Tutta la memoria del mondo
Dopo il successo nell’edizione 2015, Joan Fontcubera torna a Fotografia Europea per presentare il suo nuovo libro: “Paralipomena” è una mirabolante avventura della conoscenza ispirata alle collezioni dello scienziato Lazzaro Spallanzani.
A volte (ma forse sempre) le strade dell’arte sono disseminate di incontri fortuiti. Col tempo questa casualità è destinata a prendere forza, a divenire un destino. E poi accade che questo processo si pieghi a ritroso nel tempo e “renda conto” di svolte, gusti e scelte.
Nel 1980 il venticinquenne Joan Fontcuberta – allora giornalista, studioso e insegnante all’inizio di un percorso folgorante nel mondo della fotografia contemporanea – si imbatte in uno straordinario Museo. Si trova a Reggio Emilia, è intitolato a una gloria locale e popolato dalle più incredibili collezioni naturalistiche.

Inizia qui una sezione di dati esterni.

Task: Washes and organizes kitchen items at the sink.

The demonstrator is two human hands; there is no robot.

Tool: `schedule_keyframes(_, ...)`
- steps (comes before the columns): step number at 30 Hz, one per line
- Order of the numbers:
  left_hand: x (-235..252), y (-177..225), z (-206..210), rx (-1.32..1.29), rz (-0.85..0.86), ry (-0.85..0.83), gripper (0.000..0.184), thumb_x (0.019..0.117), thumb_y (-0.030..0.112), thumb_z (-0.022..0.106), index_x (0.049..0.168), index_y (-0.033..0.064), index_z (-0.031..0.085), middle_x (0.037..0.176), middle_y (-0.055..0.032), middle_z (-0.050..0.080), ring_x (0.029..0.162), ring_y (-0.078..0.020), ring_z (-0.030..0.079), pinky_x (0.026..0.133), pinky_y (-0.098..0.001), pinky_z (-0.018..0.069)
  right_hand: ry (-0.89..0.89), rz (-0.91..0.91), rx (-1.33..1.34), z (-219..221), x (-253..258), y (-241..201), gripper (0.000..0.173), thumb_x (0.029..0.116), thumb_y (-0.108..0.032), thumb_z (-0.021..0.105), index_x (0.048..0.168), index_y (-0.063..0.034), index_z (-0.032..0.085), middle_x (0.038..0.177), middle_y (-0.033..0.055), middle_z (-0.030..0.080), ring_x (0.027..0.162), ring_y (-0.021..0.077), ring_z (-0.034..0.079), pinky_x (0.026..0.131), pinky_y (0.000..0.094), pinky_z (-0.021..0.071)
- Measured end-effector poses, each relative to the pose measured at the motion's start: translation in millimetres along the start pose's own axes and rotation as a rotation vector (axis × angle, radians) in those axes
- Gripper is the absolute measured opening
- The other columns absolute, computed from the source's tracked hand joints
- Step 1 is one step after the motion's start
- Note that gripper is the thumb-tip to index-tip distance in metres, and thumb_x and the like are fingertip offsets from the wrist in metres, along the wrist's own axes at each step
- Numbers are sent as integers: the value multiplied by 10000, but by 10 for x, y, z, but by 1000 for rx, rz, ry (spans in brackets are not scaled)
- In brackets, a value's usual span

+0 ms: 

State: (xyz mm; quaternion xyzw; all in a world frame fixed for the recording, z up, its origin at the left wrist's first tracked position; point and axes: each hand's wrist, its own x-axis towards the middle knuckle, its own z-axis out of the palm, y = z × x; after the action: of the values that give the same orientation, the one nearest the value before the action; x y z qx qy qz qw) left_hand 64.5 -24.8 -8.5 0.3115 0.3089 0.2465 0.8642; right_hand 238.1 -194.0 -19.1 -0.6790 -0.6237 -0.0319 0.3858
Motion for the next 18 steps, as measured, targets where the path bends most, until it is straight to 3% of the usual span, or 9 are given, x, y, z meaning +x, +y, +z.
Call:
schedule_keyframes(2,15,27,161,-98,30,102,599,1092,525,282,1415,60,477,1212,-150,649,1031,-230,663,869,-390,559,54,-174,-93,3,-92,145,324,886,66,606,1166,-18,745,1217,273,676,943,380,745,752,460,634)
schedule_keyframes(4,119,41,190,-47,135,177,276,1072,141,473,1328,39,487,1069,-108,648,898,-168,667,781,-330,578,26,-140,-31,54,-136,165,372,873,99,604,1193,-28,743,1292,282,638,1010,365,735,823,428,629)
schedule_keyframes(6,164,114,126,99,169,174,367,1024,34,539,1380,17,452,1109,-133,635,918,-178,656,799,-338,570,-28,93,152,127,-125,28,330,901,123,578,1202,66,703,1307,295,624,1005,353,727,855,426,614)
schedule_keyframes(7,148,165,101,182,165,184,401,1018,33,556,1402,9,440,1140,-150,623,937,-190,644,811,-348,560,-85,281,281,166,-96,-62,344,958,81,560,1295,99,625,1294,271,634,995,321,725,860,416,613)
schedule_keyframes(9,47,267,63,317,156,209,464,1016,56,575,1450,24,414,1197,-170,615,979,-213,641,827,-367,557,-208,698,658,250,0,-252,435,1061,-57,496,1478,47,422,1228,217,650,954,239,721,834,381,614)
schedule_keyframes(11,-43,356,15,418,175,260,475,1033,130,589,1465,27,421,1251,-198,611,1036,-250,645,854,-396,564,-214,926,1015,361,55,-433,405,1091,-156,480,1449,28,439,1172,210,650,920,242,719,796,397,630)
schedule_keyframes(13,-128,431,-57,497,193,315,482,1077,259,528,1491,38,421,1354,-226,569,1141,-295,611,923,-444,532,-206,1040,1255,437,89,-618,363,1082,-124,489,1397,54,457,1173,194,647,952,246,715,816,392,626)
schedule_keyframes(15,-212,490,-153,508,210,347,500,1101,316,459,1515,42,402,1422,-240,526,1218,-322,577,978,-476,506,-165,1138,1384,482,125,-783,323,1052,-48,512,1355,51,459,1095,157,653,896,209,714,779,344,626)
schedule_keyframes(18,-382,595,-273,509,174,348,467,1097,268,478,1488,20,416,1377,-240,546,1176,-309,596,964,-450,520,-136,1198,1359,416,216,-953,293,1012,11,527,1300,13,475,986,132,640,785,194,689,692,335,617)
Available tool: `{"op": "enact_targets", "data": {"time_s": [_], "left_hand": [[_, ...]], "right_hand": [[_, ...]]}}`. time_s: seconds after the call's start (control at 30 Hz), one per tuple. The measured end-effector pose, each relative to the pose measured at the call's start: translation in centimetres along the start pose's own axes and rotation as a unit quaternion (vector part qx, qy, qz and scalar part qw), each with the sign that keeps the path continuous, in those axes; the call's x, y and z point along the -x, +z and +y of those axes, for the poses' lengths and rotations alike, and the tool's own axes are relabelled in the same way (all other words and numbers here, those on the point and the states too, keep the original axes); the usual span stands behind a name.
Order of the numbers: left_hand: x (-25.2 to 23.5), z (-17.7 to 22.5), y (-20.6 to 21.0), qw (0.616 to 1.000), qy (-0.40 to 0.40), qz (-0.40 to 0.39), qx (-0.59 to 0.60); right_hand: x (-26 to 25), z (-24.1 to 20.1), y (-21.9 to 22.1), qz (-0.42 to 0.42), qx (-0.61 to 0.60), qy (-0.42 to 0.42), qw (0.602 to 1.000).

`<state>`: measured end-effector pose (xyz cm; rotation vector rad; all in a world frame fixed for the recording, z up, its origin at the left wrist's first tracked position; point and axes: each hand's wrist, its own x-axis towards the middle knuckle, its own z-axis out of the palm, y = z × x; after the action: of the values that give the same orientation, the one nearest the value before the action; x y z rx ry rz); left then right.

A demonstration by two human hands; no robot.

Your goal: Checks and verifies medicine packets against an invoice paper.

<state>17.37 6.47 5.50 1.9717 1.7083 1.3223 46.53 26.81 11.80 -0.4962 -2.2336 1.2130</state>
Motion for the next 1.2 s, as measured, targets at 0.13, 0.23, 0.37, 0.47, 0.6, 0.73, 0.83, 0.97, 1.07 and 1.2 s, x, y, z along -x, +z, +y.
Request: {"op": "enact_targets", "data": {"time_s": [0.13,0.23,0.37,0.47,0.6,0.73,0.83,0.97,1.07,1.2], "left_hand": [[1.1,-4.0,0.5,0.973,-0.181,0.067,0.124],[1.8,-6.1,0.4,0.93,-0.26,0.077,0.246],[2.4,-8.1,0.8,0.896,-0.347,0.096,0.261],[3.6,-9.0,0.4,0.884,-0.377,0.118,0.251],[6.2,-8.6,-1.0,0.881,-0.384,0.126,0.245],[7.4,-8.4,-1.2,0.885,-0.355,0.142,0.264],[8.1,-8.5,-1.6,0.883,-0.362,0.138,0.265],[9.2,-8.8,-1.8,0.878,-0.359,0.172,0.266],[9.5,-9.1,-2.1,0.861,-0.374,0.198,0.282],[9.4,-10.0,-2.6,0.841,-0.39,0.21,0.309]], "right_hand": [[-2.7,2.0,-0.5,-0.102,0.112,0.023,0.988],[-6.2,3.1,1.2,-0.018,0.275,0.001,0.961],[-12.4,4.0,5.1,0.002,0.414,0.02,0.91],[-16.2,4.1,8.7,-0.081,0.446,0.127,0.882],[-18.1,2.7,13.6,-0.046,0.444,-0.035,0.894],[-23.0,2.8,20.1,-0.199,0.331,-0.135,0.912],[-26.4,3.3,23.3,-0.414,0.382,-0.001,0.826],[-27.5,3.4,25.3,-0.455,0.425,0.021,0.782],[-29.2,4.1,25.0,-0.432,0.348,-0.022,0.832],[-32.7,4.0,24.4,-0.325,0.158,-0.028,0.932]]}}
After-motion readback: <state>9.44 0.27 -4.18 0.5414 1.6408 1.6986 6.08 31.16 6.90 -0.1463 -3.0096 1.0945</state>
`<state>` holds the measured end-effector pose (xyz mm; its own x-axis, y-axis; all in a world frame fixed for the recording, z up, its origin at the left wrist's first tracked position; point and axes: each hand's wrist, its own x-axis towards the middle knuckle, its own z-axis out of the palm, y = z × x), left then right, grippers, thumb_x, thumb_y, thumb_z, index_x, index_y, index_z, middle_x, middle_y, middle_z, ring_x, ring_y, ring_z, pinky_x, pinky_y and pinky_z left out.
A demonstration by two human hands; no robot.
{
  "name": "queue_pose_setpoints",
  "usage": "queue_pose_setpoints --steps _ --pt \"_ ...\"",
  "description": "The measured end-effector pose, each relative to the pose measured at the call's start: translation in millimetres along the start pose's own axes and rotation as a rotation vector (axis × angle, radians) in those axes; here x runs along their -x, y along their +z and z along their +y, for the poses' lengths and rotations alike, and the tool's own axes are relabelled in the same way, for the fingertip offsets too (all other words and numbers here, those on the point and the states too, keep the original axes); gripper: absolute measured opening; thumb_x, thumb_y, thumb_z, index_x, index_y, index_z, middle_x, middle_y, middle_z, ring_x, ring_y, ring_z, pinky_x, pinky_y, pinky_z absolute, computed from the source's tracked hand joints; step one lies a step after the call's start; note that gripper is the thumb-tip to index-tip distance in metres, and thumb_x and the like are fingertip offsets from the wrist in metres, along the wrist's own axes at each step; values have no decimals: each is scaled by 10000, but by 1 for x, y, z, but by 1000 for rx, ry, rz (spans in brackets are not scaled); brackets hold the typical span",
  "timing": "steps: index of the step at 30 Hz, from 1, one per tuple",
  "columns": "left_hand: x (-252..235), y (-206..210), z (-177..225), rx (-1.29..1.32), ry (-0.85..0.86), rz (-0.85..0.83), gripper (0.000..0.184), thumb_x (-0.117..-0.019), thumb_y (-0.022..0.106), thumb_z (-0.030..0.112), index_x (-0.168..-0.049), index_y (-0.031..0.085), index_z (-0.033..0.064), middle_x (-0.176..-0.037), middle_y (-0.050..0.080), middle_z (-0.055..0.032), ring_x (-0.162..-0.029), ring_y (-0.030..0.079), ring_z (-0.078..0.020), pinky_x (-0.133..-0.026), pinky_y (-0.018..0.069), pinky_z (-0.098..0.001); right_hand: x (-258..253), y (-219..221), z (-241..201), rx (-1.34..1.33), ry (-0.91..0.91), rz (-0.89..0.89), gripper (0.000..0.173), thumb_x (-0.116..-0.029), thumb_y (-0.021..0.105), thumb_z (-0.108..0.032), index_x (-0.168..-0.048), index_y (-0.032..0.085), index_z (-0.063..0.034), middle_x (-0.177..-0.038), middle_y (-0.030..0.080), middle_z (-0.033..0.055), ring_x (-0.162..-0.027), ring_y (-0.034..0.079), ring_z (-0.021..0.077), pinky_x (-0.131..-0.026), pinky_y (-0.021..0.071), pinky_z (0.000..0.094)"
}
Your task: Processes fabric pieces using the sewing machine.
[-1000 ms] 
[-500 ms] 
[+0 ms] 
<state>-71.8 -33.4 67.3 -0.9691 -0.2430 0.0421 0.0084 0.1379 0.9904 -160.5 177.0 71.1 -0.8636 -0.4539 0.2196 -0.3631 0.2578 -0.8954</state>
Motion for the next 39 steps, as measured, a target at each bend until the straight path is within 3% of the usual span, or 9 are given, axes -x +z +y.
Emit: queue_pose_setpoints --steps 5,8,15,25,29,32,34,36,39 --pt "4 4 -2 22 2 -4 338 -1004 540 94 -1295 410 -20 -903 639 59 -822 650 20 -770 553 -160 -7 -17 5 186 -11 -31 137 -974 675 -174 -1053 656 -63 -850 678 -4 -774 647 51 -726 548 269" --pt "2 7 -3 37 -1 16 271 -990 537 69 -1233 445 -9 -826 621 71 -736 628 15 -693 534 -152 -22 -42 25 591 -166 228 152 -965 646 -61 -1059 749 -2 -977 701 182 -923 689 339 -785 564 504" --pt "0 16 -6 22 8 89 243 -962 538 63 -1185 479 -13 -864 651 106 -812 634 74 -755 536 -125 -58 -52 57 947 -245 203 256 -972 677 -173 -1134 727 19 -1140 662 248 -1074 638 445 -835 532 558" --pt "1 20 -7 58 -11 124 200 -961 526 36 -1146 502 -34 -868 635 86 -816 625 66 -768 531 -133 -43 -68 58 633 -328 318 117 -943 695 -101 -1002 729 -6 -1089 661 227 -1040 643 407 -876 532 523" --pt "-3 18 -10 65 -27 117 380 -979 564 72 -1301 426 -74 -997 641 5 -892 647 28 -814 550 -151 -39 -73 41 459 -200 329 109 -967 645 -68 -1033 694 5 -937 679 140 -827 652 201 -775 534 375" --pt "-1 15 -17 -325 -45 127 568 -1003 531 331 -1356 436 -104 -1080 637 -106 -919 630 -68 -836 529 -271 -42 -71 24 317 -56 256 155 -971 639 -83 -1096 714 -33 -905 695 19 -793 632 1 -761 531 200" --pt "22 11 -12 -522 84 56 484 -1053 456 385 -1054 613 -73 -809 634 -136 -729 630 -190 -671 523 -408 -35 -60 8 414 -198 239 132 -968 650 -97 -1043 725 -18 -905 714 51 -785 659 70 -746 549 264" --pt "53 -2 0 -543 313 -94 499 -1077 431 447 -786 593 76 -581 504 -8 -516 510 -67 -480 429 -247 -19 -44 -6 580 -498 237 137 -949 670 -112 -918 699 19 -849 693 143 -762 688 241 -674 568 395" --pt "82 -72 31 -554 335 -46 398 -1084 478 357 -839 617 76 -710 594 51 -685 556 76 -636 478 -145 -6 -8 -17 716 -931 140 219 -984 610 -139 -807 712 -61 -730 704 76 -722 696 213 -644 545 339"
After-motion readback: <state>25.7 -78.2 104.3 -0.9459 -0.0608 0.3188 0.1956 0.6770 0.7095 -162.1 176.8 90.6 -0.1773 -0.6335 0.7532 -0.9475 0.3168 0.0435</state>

La figura del reggiano Lazzaro Spallanzani, scienziato settecentesco di fama mondiale, e quella del giovane intellettuale catalano iniziano a intrecciarsi. Alcuni scatti effettuati nelle sale del Museo compaiono nel primo progetto di culto di Fontcuberta, Animal trouvé. Il “dialogo” è destinato a non interrompersi…
Nel 2015 avviene il ritorno a Reggio con il progetto Gastroproda: le foto trovano collocazione tra le attrazioni dei Musei Civici. Questo molteplice scambio – il luogo, l’artista e la storia – fa proliferare l’opera. Nasce così un nuovo stupefacente libro che sarà presentato in anteprima assoluta sabato 7 maggio alle 12 al Teatro Cavallerizza nelle giornate inaugurali di Fotografia Europea. Un altro evento di rilievo nato all’interno della manifestazione come accaduto lo scorso anno con il volume “Inverno a Reggio Emilia” di Sarah Moon.
Il libro di Fontcuberta si chiama Paralipomena. Agli studenti liceali questa parola di derivazione latina ricorderà vagamente opere celebri, ma minori, di Giacomo Leopardi o Arthur Schopenauer.
Essa allude a ciò che è dimenticato, tralasciato. Ma anche a ciò che, apparentemente secondario, integra qualcosa di più conosciuto: lo mostra sotto una nuova “luce”, lo rilancia come uno specchio che può riflettere all’infinito significati e prospettive.
Il lavoro di Fontcuberta si è sempre fondato su questa “apparenza”, sulla moltiplicazione di piani che mette in crisi la nostra sicurezza percettiva e, allo stesso tempo, la rende più consapevole e ricca.
Le pagine del libro sono popolate da immagini raccolte ai Musei Civici e alla Biblioteca Panizzi di Reggio, ma anche in altri luoghi storici come il Museo Spallanzani di Pavia e il Museo Aldrovandi di Bologna. In esse l’abilità compositiva e la “bellezza” dell’insieme non fanno che accrescere enigmi e suggestioni: statue percorse dalle lumache “care” all’artista, elefanti impacchettati, teschi, particolari di occhi pachidermici, fauci spalancate… Remoto e contemporaneo si incontrano nella grande storia dello sguardo.
La rappresentazione si sviluppa senza soluzione di continuità: la natura è messa in scena dalla classificazione scientifica, la classificazione dall’organizzazione degli spazi del museo, il museo dalle scelte dell’artista, le opere dalla ri-collocazione nel libro… Una vertigine inesauribile basata, paradossalmente, sull’essenza “limitata” delle cose che, prima o poi, intravedono la parola “fine”. Potrebbe essere una definizione della fotografia, sospesa tra infinito e attimo. Senz’altro è un paradosso che conosciamo: esso prende il nome di creatività e vita.